### Problem statement
Transcribe the line with "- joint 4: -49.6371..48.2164" and all the lines that follow it in the material below, exactly as they stand.

### Source material
* * * * * * * * *

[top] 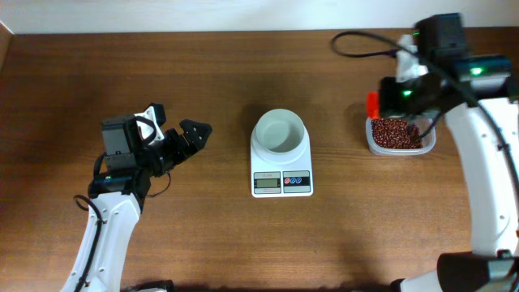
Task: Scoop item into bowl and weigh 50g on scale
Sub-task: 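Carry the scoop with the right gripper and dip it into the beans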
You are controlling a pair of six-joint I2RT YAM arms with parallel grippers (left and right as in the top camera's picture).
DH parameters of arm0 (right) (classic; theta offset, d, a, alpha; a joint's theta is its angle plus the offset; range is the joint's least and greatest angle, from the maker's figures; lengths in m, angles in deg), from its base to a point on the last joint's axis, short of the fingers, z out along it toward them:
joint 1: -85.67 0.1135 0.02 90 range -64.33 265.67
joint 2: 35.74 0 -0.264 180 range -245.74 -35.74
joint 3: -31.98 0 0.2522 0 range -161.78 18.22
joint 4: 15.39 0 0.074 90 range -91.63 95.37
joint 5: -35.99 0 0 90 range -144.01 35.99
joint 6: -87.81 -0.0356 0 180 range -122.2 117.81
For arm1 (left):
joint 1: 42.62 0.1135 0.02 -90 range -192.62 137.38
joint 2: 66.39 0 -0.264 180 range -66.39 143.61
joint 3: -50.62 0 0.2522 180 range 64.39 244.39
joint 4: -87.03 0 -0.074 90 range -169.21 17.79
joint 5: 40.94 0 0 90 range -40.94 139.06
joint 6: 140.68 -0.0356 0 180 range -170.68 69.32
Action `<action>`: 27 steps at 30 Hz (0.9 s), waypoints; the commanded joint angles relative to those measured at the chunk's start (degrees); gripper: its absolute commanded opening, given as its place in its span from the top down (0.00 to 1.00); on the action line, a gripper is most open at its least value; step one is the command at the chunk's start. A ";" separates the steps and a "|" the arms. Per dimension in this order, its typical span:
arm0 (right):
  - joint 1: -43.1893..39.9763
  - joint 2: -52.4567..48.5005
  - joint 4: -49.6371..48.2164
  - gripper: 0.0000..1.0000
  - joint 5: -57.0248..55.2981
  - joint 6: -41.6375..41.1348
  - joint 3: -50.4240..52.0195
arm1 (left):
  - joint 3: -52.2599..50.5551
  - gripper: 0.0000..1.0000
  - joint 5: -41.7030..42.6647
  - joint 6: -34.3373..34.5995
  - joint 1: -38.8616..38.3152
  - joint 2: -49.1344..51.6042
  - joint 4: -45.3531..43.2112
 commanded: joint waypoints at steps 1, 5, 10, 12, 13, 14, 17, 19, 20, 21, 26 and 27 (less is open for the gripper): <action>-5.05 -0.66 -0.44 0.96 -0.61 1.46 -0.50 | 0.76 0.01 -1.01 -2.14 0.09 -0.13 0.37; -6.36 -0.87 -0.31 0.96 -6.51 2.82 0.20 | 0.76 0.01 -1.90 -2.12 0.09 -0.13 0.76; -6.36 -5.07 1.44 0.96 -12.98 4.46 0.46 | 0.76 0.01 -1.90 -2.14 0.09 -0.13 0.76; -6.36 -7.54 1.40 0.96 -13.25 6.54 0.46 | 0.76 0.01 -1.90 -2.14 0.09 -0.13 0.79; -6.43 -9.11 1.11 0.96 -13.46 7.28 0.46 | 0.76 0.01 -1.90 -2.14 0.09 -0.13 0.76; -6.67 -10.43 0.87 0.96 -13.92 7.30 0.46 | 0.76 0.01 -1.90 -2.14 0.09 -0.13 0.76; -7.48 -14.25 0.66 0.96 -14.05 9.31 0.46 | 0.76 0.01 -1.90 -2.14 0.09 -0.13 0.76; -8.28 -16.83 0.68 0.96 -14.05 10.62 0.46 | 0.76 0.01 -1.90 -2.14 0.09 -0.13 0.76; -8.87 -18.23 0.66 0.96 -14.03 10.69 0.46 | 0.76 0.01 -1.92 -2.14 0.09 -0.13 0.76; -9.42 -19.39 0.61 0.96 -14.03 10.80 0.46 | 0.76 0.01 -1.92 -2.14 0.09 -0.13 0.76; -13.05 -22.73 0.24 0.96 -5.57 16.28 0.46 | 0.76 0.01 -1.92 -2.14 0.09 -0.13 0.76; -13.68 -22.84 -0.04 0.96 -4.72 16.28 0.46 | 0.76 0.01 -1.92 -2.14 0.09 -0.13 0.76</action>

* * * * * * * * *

### Exercise answer
  - joint 4: -49.6371..48.2164
  - gripper: 0.0000..1.0000
  - joint 5: -57.0248..55.2981
  - joint 6: -41.6375..41.1348
  - joint 3: -50.4240..52.0195
arm1 (left):
  - joint 3: -52.2599..50.5551
  - gripper: 0.0000..1.0000
  - joint 5: -41.7030..42.6647
  - joint 6: -34.3373..34.5995
  - joint 1: -38.8616..38.3152
  - joint 2: -49.1344..51.6042
  - joint 4: -45.3531..43.2112
 commanded: joint waypoints at steps 1, 5, 10, 12, 13, 14, 17, 19, 20, 21, 26 and 27 (less is open for the gripper): <action>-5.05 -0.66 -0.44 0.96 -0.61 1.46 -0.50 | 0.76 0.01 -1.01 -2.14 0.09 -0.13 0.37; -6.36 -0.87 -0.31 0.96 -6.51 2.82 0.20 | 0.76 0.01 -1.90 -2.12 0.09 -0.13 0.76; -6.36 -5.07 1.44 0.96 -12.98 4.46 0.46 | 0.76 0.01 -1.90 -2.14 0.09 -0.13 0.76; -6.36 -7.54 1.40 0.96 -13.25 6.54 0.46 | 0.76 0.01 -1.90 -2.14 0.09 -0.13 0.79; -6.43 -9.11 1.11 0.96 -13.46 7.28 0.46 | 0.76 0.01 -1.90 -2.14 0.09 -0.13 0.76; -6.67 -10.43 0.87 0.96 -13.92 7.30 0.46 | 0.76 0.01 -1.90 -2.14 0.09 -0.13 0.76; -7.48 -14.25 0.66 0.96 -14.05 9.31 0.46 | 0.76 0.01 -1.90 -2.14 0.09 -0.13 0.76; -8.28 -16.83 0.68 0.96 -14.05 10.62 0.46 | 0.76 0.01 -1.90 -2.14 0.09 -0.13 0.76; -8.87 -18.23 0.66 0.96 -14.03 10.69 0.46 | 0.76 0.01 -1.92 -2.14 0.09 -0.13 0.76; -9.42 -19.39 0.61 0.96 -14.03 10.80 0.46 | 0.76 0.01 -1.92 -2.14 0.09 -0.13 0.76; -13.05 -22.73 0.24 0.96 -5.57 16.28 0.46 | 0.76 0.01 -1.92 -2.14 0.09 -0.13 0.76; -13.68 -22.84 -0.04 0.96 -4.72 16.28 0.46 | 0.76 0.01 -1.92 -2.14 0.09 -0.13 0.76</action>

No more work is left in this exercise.